> _Required action_: Restate word for word the lines in the listing below, starting at the line containing "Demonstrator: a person" and ending at the line containing "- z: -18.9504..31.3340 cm", both included; leave out the rest.

□ □ □

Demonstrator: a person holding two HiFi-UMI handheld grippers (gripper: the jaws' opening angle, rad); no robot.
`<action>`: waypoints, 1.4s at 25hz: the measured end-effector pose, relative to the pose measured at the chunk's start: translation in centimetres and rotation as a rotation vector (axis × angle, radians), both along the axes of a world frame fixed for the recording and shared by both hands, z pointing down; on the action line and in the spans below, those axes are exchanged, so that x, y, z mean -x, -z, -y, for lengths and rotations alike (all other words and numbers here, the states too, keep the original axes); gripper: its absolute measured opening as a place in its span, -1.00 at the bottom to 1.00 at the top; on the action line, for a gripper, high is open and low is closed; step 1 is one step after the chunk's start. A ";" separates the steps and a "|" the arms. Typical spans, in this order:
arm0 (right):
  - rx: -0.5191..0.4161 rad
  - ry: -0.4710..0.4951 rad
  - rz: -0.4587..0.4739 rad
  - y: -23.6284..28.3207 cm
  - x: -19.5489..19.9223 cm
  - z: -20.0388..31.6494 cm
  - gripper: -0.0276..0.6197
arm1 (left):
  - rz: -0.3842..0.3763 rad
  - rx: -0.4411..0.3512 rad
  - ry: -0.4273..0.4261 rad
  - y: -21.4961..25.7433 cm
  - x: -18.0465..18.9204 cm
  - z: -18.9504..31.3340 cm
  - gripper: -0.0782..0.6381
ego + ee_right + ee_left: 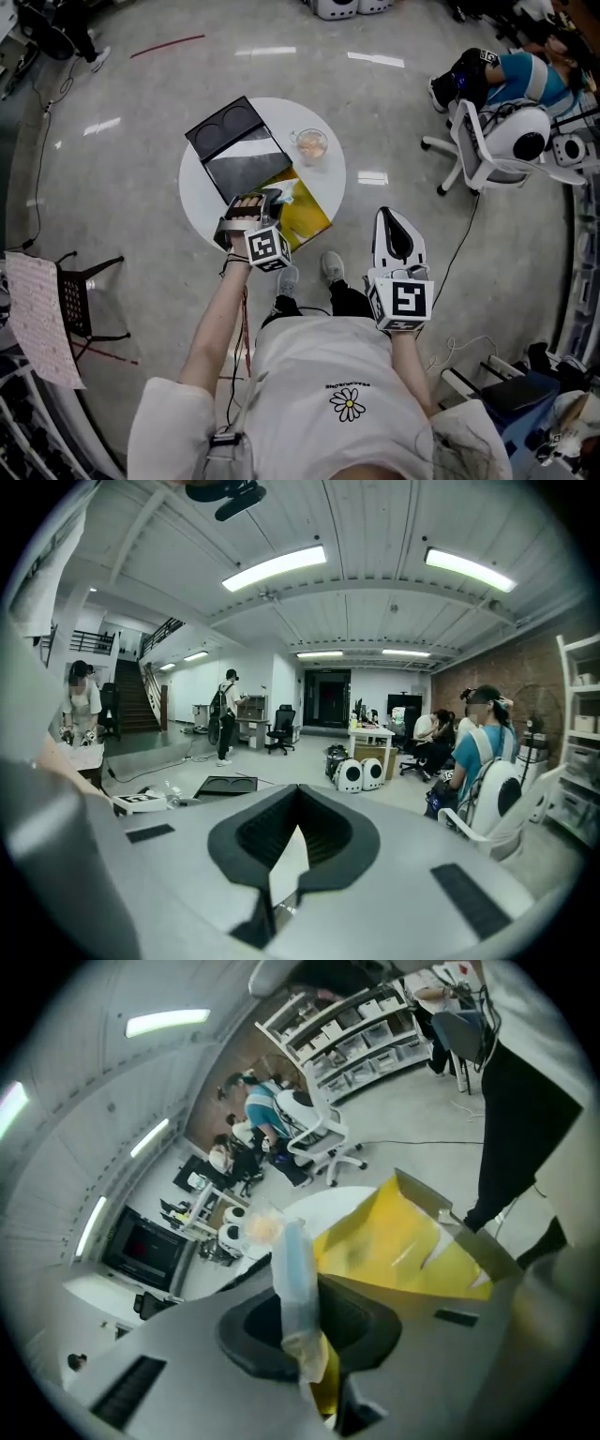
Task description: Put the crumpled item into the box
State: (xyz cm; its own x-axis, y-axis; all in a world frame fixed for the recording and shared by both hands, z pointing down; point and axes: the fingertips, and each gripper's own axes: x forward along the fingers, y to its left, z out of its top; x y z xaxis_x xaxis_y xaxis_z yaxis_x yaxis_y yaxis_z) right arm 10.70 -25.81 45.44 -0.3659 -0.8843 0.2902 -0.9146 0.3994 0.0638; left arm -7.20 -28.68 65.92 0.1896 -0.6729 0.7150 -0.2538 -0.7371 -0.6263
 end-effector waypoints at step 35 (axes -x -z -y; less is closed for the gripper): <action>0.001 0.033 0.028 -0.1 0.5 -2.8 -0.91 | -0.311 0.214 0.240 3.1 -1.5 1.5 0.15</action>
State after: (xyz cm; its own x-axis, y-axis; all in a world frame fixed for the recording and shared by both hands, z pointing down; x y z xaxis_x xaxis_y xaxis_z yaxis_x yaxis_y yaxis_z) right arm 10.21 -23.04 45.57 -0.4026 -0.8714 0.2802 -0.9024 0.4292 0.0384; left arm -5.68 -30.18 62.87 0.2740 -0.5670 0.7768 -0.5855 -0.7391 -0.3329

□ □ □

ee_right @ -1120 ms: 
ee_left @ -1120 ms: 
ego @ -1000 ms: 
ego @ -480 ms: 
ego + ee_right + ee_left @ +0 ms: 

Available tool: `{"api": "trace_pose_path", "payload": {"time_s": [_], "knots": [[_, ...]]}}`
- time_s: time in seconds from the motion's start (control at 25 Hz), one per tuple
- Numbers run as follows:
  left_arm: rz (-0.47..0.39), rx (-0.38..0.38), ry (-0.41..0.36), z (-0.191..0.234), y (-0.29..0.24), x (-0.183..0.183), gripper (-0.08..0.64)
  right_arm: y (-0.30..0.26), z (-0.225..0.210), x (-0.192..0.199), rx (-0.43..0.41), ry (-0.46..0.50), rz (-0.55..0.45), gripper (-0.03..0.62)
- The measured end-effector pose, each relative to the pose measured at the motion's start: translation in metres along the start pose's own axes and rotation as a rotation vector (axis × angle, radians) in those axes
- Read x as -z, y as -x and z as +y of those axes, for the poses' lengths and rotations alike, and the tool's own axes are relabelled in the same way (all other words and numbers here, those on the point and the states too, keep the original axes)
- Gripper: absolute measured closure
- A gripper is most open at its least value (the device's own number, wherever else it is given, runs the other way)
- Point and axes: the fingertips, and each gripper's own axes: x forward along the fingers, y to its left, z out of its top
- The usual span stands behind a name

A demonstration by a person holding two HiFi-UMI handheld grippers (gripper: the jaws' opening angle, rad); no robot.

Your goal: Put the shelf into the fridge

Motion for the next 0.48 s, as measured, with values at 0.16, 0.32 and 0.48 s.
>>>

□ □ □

> _Solution to this problem_:
Demonstrator: a person holding two HiFi-UMI handheld grippers (gripper: the jaws' opening angle, rad); no robot.
`<action>`: waypoints, 1.4s at 25hz: the measured end-effector pose, relative to the pose measured at the chunk's start: translation in centimetres and rotation as a rotation vector (axis × angle, radians), both along the axes of a world frame fixed for the recording and shared by both hands, z pointing down; on the action line and in the spans below, those axes are exchanged, so that x, y, z mean -x, -z, -y, for lengths and rotations alike (all other words and numbers here, the states too, keep the original axes); gripper: its absolute measured opening as a place in its span, -1.00 at the bottom to 1.00 at the top; on the action line, for a gripper, high is open and low is closed; step 1 is one step after the chunk's start. A ";" separates the steps and a "|" the arms. Typical spans, in this order:
arm0 (right):
  - rx: -0.5191..0.4161 rad
  - ry: -0.4710..0.4951 rad
  - rz: -0.4587..0.4739 rad
  - y: -23.6284..28.3207 cm
  - x: -19.5489..19.9223 cm
  - z: -20.0388..31.6494 cm
  - gripper: -0.0276..0.6197
arm1 (left):
  - rz: -0.3842..0.3763 rad
  - rx: -0.4411..0.3512 rad
  - ry: -0.4273..0.4261 rad
  - y: -21.4961..25.7433 cm
  - x: -18.0465..18.9204 cm
  - z: -18.9504..31.3340 cm

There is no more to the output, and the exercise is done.